__WHAT IS EXPECTED__
Starting with the first line of the records, write out each line exactly until you have included the line containing "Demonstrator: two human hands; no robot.".

Stored items from a collection
————————

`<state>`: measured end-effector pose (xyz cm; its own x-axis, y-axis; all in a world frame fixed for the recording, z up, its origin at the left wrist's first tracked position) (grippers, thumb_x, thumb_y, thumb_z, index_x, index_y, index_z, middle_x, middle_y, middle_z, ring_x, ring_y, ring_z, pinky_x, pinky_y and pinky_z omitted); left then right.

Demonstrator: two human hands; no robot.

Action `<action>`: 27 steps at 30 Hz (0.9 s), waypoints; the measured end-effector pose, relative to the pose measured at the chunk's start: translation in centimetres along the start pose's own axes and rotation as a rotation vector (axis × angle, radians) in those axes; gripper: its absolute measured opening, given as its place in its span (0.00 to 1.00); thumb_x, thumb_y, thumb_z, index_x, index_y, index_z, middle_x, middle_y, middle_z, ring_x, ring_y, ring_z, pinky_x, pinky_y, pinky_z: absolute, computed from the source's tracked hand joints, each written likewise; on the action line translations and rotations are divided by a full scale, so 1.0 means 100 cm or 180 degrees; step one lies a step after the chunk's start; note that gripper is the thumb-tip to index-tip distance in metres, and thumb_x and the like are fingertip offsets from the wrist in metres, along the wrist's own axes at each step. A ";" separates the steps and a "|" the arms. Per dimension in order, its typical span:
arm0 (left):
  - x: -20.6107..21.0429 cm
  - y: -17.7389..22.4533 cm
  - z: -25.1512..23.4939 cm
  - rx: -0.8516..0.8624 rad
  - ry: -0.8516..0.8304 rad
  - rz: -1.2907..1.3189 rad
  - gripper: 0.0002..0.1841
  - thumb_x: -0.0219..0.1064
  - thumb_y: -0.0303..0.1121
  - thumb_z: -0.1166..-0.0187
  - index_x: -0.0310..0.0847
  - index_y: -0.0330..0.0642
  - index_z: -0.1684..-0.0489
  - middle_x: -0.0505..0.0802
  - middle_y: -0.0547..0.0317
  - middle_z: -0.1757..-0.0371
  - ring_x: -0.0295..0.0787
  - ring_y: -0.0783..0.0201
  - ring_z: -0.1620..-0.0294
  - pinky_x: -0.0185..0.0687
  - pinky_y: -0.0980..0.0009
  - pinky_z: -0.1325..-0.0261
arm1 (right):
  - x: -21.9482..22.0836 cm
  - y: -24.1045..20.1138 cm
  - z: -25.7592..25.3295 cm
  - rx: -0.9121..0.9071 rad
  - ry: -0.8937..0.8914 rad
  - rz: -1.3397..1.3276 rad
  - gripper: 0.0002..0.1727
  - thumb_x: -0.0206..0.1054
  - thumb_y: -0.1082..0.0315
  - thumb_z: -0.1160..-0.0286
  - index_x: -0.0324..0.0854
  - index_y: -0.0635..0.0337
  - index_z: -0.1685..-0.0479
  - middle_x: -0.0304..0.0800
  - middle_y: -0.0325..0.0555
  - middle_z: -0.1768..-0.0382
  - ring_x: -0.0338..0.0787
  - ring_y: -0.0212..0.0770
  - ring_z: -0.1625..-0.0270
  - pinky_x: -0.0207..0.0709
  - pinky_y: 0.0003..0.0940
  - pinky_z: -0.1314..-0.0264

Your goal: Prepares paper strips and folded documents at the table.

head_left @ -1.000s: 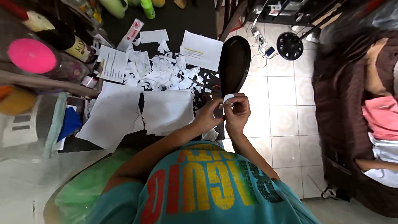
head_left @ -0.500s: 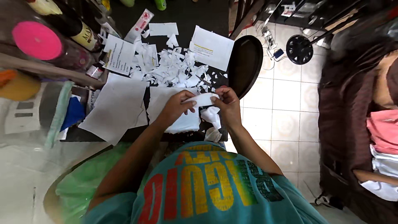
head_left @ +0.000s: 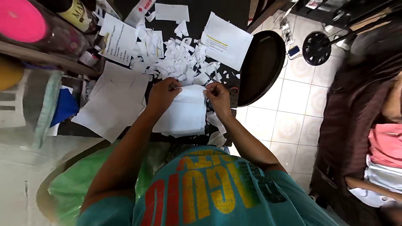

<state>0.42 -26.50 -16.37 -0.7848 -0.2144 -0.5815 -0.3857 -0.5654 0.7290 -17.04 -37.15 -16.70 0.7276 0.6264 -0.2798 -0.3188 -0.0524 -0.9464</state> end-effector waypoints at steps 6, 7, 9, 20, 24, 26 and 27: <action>-0.016 0.013 -0.004 0.0583 0.0221 0.0294 0.08 0.65 0.23 0.19 0.88 0.33 0.48 0.92 0.46 0.47 0.88 0.58 0.47 0.81 0.60 0.40 | -0.005 -0.015 -0.011 -0.0265 -0.0099 0.0369 0.15 0.65 0.80 0.22 0.82 0.70 0.38 0.87 0.57 0.51 0.85 0.40 0.55 0.81 0.31 0.53; -0.017 0.016 -0.005 0.0797 0.0246 0.0353 0.09 0.65 0.21 0.20 0.88 0.33 0.49 0.91 0.46 0.42 0.88 0.58 0.41 0.81 0.61 0.36 | -0.006 -0.020 -0.012 -0.0432 -0.0037 0.0466 0.12 0.65 0.80 0.23 0.85 0.70 0.43 0.88 0.58 0.50 0.86 0.43 0.52 0.81 0.33 0.50; -0.019 0.018 -0.009 0.1104 0.0285 0.0322 0.08 0.66 0.18 0.24 0.90 0.33 0.53 0.90 0.44 0.36 0.86 0.54 0.34 0.79 0.59 0.32 | -0.008 -0.025 -0.012 -0.0740 0.0126 0.0661 0.09 0.66 0.82 0.26 0.88 0.69 0.52 0.88 0.59 0.50 0.86 0.51 0.45 0.80 0.41 0.41; -0.006 -0.001 -0.003 0.1543 0.0051 -0.0187 0.10 0.65 0.19 0.25 0.94 0.39 0.58 0.86 0.40 0.28 0.77 0.36 0.24 0.62 0.34 0.23 | 0.009 -0.010 0.009 -0.1367 0.0163 0.1485 0.10 0.67 0.78 0.29 0.95 0.60 0.61 0.93 0.56 0.50 0.87 0.58 0.43 0.78 0.51 0.37; -0.009 0.002 -0.005 0.1580 0.0159 -0.0248 0.11 0.64 0.20 0.23 0.94 0.39 0.58 0.86 0.40 0.28 0.78 0.36 0.25 0.64 0.35 0.24 | 0.010 -0.014 0.007 -0.1244 0.0079 0.1581 0.10 0.68 0.78 0.28 0.96 0.59 0.59 0.92 0.55 0.53 0.86 0.58 0.43 0.77 0.51 0.37; -0.009 0.004 -0.006 0.1577 0.0176 -0.0259 0.11 0.64 0.19 0.23 0.94 0.39 0.58 0.86 0.39 0.29 0.77 0.35 0.24 0.63 0.34 0.24 | 0.010 -0.015 0.005 -0.1184 0.0051 0.1602 0.11 0.68 0.79 0.28 0.96 0.59 0.59 0.92 0.55 0.53 0.86 0.58 0.43 0.77 0.52 0.38; -0.008 0.004 -0.006 0.1574 0.0162 -0.0286 0.11 0.64 0.19 0.23 0.94 0.39 0.59 0.86 0.39 0.29 0.77 0.35 0.24 0.62 0.34 0.24 | 0.011 -0.014 0.004 -0.1164 0.0022 0.1615 0.11 0.68 0.79 0.28 0.96 0.58 0.59 0.92 0.54 0.53 0.85 0.58 0.43 0.77 0.52 0.38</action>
<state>1.20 -27.05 -15.80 -0.7180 -0.2276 -0.6578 -0.6440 -0.1413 0.7519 -16.07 -36.10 -15.57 0.5444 0.4485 -0.7089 -0.3982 -0.6056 -0.6890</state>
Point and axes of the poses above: each hand's wrist, its own z-axis away from the middle knuckle, its own x-axis out of the palm, y = z × x, the point moved 10 cm from there along -z, towards the middle knuckle
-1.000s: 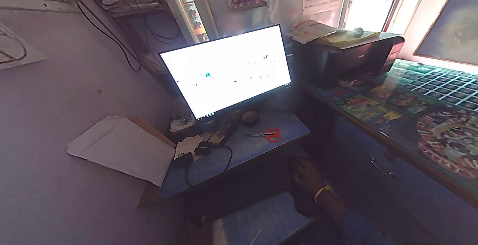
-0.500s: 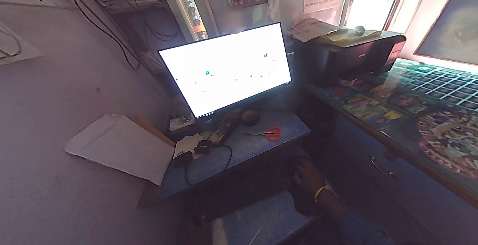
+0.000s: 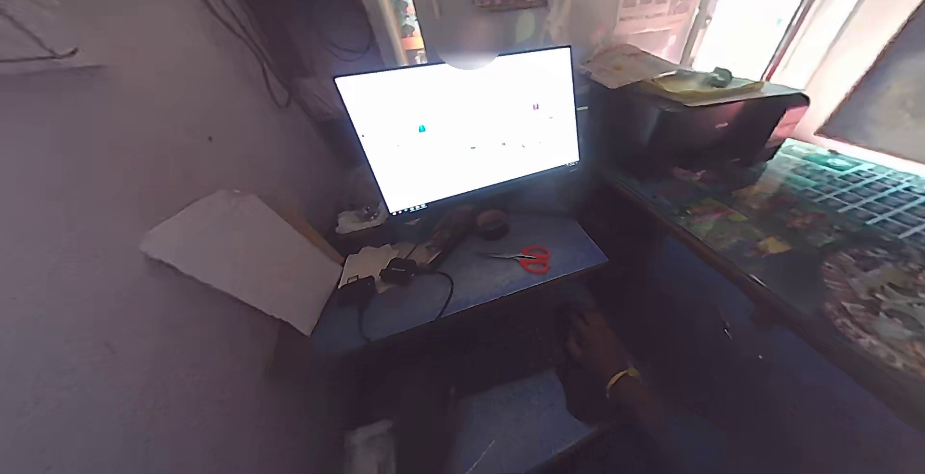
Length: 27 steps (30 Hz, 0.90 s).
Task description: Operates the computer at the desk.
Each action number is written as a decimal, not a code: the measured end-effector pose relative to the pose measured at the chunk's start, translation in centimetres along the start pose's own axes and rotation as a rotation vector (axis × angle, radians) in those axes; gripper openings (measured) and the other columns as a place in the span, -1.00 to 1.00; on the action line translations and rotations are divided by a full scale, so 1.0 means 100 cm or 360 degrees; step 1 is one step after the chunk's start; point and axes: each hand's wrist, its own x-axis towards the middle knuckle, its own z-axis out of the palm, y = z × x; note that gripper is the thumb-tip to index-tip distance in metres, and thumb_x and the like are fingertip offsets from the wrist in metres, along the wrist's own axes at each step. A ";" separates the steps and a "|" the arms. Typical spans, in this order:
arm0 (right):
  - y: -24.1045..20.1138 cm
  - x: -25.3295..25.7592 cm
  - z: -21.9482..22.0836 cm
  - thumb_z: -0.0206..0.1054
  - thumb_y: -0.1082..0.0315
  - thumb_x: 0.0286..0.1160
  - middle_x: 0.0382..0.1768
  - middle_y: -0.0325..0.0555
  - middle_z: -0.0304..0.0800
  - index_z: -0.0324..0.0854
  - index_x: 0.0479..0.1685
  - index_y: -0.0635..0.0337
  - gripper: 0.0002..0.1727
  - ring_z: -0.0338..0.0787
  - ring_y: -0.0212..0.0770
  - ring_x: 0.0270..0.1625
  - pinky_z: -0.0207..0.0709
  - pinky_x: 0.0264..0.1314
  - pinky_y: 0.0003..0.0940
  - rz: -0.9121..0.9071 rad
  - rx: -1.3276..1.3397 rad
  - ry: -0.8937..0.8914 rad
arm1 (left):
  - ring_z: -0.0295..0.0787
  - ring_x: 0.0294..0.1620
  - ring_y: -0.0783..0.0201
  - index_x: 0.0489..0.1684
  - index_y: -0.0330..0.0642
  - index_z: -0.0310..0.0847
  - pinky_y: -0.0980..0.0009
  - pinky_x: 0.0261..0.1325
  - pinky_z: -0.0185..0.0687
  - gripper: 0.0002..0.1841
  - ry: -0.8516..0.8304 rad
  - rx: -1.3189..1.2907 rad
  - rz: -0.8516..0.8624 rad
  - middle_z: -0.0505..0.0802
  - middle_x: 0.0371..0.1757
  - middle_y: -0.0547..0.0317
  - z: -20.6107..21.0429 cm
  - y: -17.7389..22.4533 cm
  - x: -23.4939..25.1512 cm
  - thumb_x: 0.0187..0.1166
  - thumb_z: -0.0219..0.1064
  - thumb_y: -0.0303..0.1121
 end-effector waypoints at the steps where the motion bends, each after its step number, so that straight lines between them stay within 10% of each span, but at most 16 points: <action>1: -0.002 0.001 0.000 0.21 0.06 0.50 0.55 -0.08 0.63 0.65 0.51 -0.08 -0.44 0.64 0.02 0.56 0.53 0.56 0.00 -0.0009 -0.0015 0.0032 | 0.33 0.73 -0.28 0.52 -0.24 0.59 -0.16 0.77 0.08 -0.44 -0.0052 -0.0103 0.0060 0.53 0.66 -0.26 -0.006 0.019 0.004 0.74 0.07 -0.05; 8: -0.013 0.001 -0.016 0.27 0.02 0.53 0.65 0.05 0.49 0.52 0.63 0.09 -0.34 0.48 0.07 0.69 0.39 0.70 0.02 0.0254 0.0005 -0.0317 | 0.50 0.64 -0.14 0.34 0.02 0.77 -0.14 0.63 0.37 -0.56 0.0268 -0.0485 0.0532 0.60 0.62 -0.12 0.049 0.058 0.017 0.58 0.28 -0.06; 27: -0.001 -0.005 0.003 0.23 0.03 0.51 0.62 -0.01 0.55 0.60 0.56 0.00 -0.39 0.53 0.00 0.66 0.44 0.66 -0.05 0.0124 -0.0034 -0.0109 | 0.31 0.79 0.06 0.36 0.28 0.76 -0.08 0.77 0.19 -0.54 0.0098 -0.0416 0.0744 0.52 0.73 0.17 0.076 0.051 0.011 0.73 0.04 0.14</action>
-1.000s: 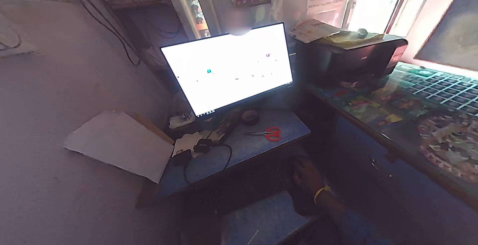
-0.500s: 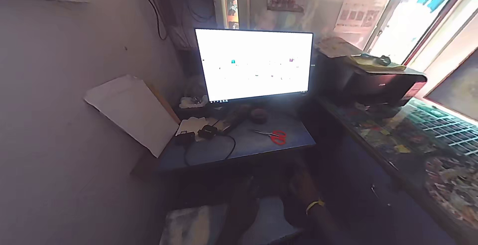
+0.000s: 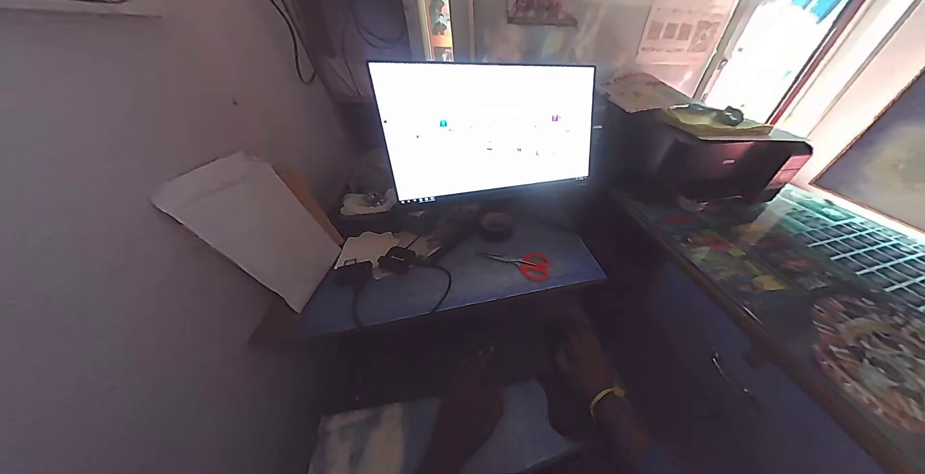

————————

__THE COMPLETED TASK__
`<state>`: measured end-effector pose (xyz cm; its own x-axis, y-axis; all in a world frame fixed for the recording, z up, its origin at the left wrist's first tracked position) (grippers, thumb_x, thumb_y, thumb_z, index_x, index_y, index_z, middle_x, middle_y, middle_z, ring_x, ring_y, ring_z, pinky_x, pinky_y and pinky_z omitted); left then right.

Demonstrator: two human hands; no robot.

For this exercise, nothing further remains.